Re: Via-Rhine stalls - transmit errors

From: Ivan Gurdiev (ivangurdiev@yahoo.com)
Date: Thu Mar 28 2002 - 03:50:58 EST


> (sysrq to get stacktraces and run through ksymoops,
or kernel debugger or
> some deadlock detection thing, if no one gives you
more specific
> directions search for ikd)

I don't have much experience with traces.
I'd rather mess with the mainstream driver
and try to merge code (read on..)

> You need to follow the instructions on those pages,
there are some
> additional header files for backwards compatibility.
I don't know if it
> compiles under 2.4 but I think the idea is that it
should.

I don't need backwards compatibility.
I have kernel 2.4.19-pre3.
And it doesn't compile.

> I believe the "something wicked" is for an
error/uncommon event that isn't
> handled and so the known events are filtered out.

     if (intr_status & (IntrPCIErr | IntrLinkChange |
IntrMIIChange| IntrStatsMax | IntrTxAbort |
IntrTxUnderrun))
    via_rhine_error(dev, intr_status);

Which ones aren't handled?
The only one I see is PCI Error....

> If you get a IntrTxAbort
> by itself then a message isn't printed, but if you
get a IntrTxAbort and
> IntrTxDone you get some output (000a).

This is actually a great example of the
'redundancies' I was talking about.
You get both Abort and Done...
Abort handler sends command CmdTxDemand.
"Wicked" message handler excludes Abort
but not Done, so it will: (1) print message,
(2) send CmdTxDemand (once again)

>Possibly those flags are never set without also
setting
> another flag, like IntrRxErr,

Why? Each interrupt should have its own bit
in the bitmask.

>the driver doesn't want to do anything
> special on a "IntrRxNoBuf" error anyway.

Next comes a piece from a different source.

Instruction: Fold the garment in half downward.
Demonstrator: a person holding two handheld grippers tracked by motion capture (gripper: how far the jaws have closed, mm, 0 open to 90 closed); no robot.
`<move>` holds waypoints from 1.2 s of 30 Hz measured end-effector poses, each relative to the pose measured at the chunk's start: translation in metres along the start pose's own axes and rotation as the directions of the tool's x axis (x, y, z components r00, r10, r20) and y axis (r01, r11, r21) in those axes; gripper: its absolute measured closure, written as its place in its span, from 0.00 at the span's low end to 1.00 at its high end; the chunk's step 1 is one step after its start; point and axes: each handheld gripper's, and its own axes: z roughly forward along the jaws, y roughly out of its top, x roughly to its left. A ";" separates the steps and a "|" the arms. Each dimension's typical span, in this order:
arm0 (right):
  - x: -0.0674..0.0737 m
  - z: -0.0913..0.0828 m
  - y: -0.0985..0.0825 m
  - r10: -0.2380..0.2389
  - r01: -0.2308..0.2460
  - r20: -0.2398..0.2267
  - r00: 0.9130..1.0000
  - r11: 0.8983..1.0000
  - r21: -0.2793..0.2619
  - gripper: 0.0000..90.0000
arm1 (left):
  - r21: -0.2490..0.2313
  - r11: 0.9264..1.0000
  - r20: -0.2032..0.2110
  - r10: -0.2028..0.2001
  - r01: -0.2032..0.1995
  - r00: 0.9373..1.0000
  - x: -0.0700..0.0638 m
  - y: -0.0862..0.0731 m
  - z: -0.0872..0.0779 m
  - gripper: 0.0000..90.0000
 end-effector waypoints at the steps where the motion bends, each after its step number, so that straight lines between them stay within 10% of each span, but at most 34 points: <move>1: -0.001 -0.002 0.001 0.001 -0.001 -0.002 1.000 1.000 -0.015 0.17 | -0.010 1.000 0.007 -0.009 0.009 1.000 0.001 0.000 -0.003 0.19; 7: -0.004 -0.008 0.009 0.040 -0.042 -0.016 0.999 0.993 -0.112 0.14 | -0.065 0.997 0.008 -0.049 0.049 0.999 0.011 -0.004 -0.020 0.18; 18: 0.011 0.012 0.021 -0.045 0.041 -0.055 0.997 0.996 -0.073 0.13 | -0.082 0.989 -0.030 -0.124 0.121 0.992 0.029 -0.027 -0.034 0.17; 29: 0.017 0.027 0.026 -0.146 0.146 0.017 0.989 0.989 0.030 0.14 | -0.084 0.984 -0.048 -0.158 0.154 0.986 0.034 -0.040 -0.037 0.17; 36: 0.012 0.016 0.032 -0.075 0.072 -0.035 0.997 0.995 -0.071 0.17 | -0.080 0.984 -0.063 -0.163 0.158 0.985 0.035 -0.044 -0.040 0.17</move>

IntrRxEarly is not utilised in this driver
IntrRxWakeUp is used to call rx function
IntrRxNoBuf is used to call rx function
IntrTxAborted is used to call tx function
and NOT used to call error function(??)
while it being used inside the error function
for exclusion from "Wicked" messages.

___________
Ok.. on to other major issues:

I tried merging some code from the linuxfet
driver, and I managed to solve the stall problem
and get some interesting speed results.

I know what I did, but I am not certain
exactly how it helps the problems. My lack
of knowledge regarding the operation
of the hardware is beginning to be frustrating.
Perhaps you could help locate the problem...

The summary:
Tx aborted and Tx Underrun
are handled differently in linuxfet.

The kernel driver
simply increases stats for aborts
and ignores underruns in via_rhine_tx,
and later sends CmdDemandTx for aborts,
and increases threshold for Underrun
in via_rhine_error.

The linuxfet driver uses the following
code to handle both aborts and underruns
inside the interrupt handler
(tx sequence...separated as a function
in kernel driver)
/*----------------------------------------------*/
np->tx_ring[entry].tx_status = cpu_to_le32(DescOwn);
                   
writel(virt_to_bus(&np->tx_ring[entry]), ioaddr +
TxRingPtr)
;
/* Turn on Tx On*/
writew(CmdTxOn | np->chip_cmd, dev->base_addr +
ChipCmd);
/* Stats counted in Tx-done handler, just restart Tx.
*/
writew(CmdTxDemand | np->chip_cmd, dev->base_addr +
ChipCmd)
;
/*----------------------------------------------*/
I am particularly curious about the ownership bits
and the TxRingPtr save... no such thing
in kernel via_rhine_tx...I don't think.

Then the linuxfet driver doesn't do
anything for abort in the error handler
and increases threshold for underrun.
______________________________________
I moved the code above to the kernel driver
and made it handle aborts and underruns
the same way. I disabled the CmdTxDemand
for aborts in the error handler since it's now
done in the tx function.

This way, I fixed stalls on the Desktop.
However, my laptop was still slow and stalling.
(desktop->laptop transmit, laptop initiates.)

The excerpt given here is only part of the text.